# Guess how old???



## Jordan1017 (May 9, 2013)

Hi, my husband and I suspect the breeder lied out our new little girls real age. I won't say how old they told us she was so as not to influence your guess, but how old? Pic is our first day home.


----------



## CeCe (Jun 1, 2011)

Five weeks.


----------



## MichaelE (Dec 15, 2012)

Looks like around seven or seven and a half weeks. Maybe eight.


----------



## Jordan1017 (May 9, 2013)

This is her a couple days later.


----------



## Courtney (Feb 12, 2010)

4-5 weeks...


----------



## Thesilentone (Jan 5, 2013)

She certainly looks too young to leave her mother.


----------



## Jordan1017 (May 9, 2013)

Okay, I was thinking 4-5 weeks myself, but they were saying 6 weeks. It was more the eyes, they still had the hazel blue look vs the brown they have now, along with the crossed look.


----------



## Courtney (Feb 12, 2010)

She's a adorable little girl

The ears size is what really gives it away for me.


----------



## Jordan1017 (May 9, 2013)

I actually agree, had we no experience with tiny ones we wouldn't have gotten her.


----------



## elizabethtrotchie (May 10, 2013)

I would also say to young to wean usually the eyes are brown by 6 weeks.

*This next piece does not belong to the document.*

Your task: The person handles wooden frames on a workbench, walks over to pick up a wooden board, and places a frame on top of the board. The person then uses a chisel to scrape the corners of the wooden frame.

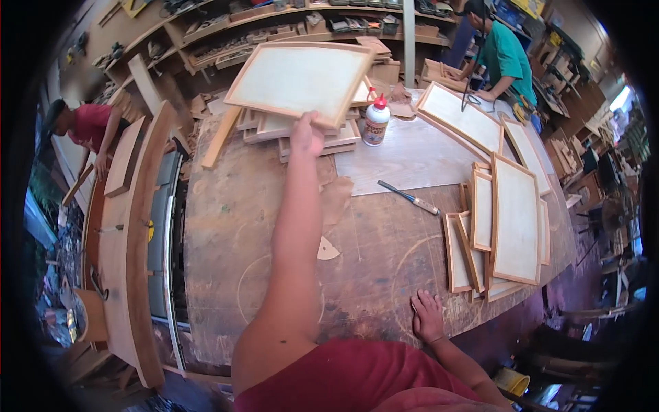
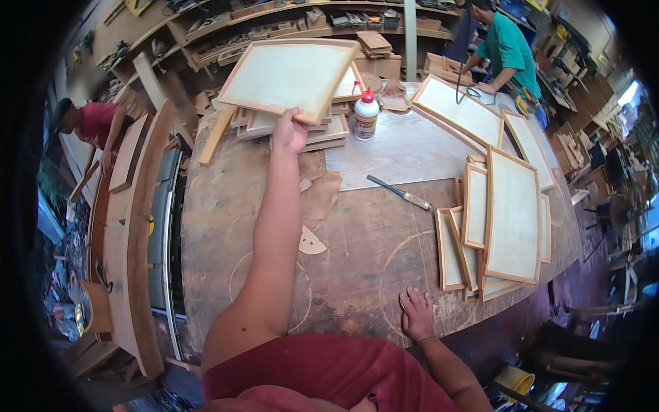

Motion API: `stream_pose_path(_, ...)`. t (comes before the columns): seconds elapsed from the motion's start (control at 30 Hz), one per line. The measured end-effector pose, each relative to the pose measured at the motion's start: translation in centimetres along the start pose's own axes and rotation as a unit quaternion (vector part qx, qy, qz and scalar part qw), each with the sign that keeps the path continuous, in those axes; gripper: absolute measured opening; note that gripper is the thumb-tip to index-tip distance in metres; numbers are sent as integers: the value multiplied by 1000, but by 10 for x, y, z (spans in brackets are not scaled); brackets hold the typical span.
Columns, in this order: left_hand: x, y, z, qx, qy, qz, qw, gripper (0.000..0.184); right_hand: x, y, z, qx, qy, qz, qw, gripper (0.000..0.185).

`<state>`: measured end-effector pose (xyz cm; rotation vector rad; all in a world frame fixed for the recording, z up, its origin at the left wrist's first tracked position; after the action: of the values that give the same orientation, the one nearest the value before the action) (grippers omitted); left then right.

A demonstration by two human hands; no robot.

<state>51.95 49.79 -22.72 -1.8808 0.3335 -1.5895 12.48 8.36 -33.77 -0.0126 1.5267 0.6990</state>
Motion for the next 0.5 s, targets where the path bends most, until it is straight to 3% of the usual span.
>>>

She is adorable though 

Sent from Petguide.com Free App


----------



## Courtney (Feb 12, 2010)

If she is in fact that young certainly not ideal. They benefit tremendously from the mom & litter mates but that doesn't mean she won't be a good girl & an outstanding companion!


----------



## Jordan1017 (May 9, 2013)

She is actually great. Thankfully I'm still in baby mode, so it hasn't been a real struggle dealing with another baby (we have 4. Ages 7months, 2, 6 & 7.) It also helps that she is rarely left alone and I won't lie, the first couple weeks she slept with us until she adjusted to the crate at night.


----------



## curedba (Mar 31, 2013)

I would say 4 weeks old I saw your other post with your son and just had to look at your profile as she looked way too young I am glad you are aware of her real age too bad she was not able to stay with mom longer I am sure she will be a great pup enjoy her she is beautiful.


----------



## LuccaVonCyclone (Apr 17, 2013)

Very very cute! Shame on the breeder for lying about her age. The next time you get a new pup, keep in mind that 6 weeks (the age you thought she was) is actually too young as well. Pups may be eating solid food at that age, but they really need to stay with mom and the litter until 8 weeks, for mental development.


----------